Ia memaparkan bahwa lebih dari 165 ribu rumah warga rusak, mulai dari kategori berat hingga ringan. Dengan skala kerusakan seperti itu, ia menilai Aceh tidak mungkin bangkit hanya mengandalkan kemampuan daerah.
“Warga Aceh Tamiang kehilangan semua rumahnya. Mereka tidak akan mampu bangkit tanpa bantuan pusat. Kami mohon Komisi VIII mendorong perhatian serius pemerintah,” ucapnya.
Nasir juga menyinggung ketidaksesuaian data yang disampaikan para menteri kepada Presiden, yang dinilainya dapat mengakibatkan kebijakan tidak tepat sasaran. Ia berharap Presiden bersedia mendengar langsung laporan dari bupati dan wali kota terdampak.
Ia menambahkan bahwa hingga memasuki hari ke-14 masa tanggap darurat, sejumlah kebutuhan dasar masih belum terpenuhi. “Lampu saja belum selesai. Jembatan-jembatan putus juga belum diperbaiki. Ini sangat mempengaruhi evakuasi dan distribusi bantuan,” tegas Nasir.

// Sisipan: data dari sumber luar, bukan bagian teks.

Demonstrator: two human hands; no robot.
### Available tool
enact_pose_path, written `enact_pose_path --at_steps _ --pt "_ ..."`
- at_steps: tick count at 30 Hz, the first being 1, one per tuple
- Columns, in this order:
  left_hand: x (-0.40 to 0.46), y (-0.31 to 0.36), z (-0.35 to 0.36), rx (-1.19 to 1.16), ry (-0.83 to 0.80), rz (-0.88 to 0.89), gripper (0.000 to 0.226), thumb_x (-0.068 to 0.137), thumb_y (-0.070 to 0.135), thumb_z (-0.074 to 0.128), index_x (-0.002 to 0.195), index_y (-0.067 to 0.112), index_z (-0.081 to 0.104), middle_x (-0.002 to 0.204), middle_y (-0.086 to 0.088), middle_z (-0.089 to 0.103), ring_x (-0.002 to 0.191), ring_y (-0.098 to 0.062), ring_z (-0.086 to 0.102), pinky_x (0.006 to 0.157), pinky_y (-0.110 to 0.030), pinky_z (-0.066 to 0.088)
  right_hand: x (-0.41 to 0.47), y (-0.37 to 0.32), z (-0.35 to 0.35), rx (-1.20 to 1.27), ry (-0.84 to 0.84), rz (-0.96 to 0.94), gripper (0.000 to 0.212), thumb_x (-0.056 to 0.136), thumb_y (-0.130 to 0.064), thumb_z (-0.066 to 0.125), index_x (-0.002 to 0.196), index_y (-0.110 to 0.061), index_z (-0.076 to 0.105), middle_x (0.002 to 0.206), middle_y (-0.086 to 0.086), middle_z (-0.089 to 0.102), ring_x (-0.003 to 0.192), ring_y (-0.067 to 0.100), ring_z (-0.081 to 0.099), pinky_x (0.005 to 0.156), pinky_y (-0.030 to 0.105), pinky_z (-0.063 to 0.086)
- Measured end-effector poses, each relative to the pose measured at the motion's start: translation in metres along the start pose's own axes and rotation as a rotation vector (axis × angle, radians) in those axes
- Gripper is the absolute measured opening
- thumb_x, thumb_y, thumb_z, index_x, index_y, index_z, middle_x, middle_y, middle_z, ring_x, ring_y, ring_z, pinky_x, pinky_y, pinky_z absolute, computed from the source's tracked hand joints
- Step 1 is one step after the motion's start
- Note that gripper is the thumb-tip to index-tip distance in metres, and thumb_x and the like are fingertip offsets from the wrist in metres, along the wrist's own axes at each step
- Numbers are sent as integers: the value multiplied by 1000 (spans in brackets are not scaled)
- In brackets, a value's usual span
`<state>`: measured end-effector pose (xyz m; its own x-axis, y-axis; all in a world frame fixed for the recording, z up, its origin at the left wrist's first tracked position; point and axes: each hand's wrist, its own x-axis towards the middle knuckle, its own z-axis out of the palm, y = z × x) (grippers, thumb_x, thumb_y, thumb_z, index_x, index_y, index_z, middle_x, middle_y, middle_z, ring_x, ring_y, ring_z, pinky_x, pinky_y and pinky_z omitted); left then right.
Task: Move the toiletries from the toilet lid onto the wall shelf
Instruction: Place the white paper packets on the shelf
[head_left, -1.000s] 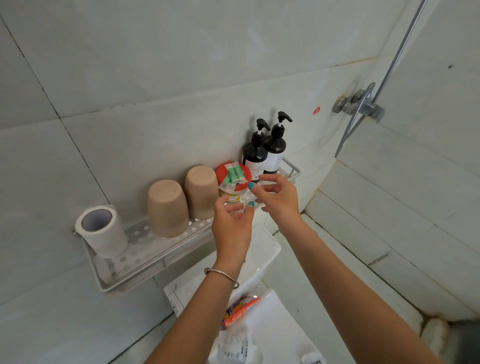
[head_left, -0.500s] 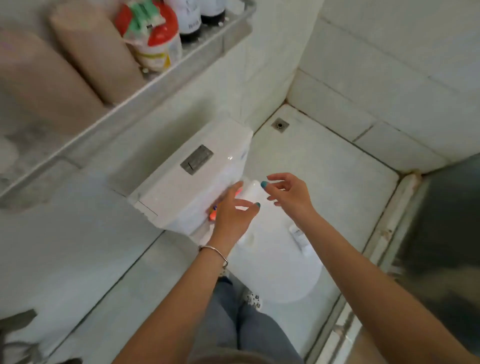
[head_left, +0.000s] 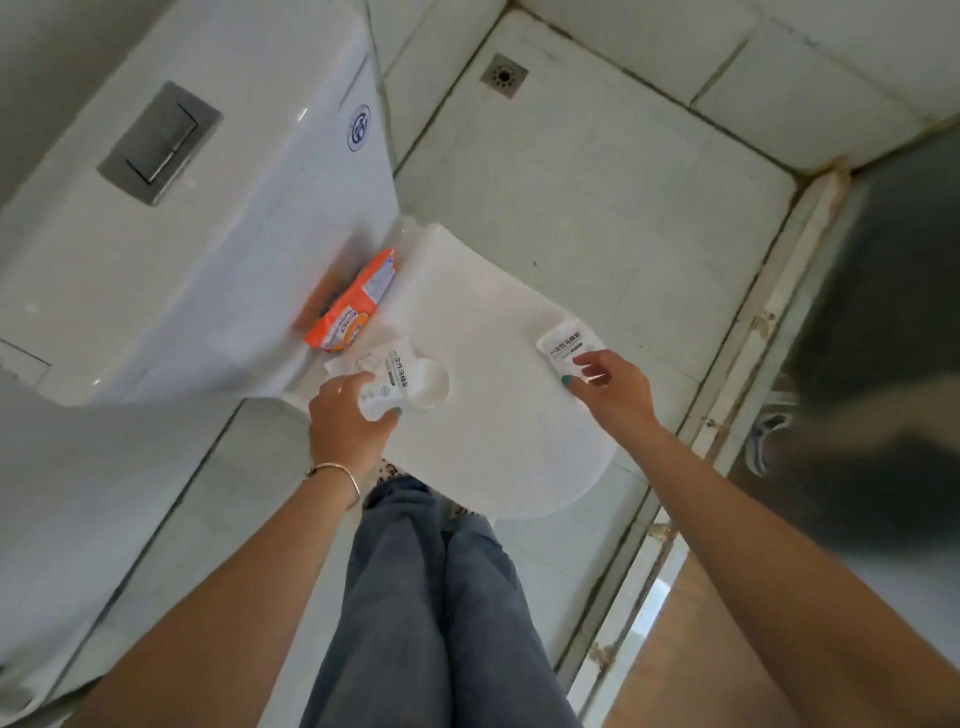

Rapat ditutup dengan desakan kuat dari Komisi VIII DPR agar BNPB segera mengusulkan penetapan Bencana Nasional Sumatra, dengan Aceh sebagai episentrum kerusakan terparah. Mereka menilai percepatan kebijakan menjadi kunci untuk mencegah krisis kemanusiaan yang lebih besar.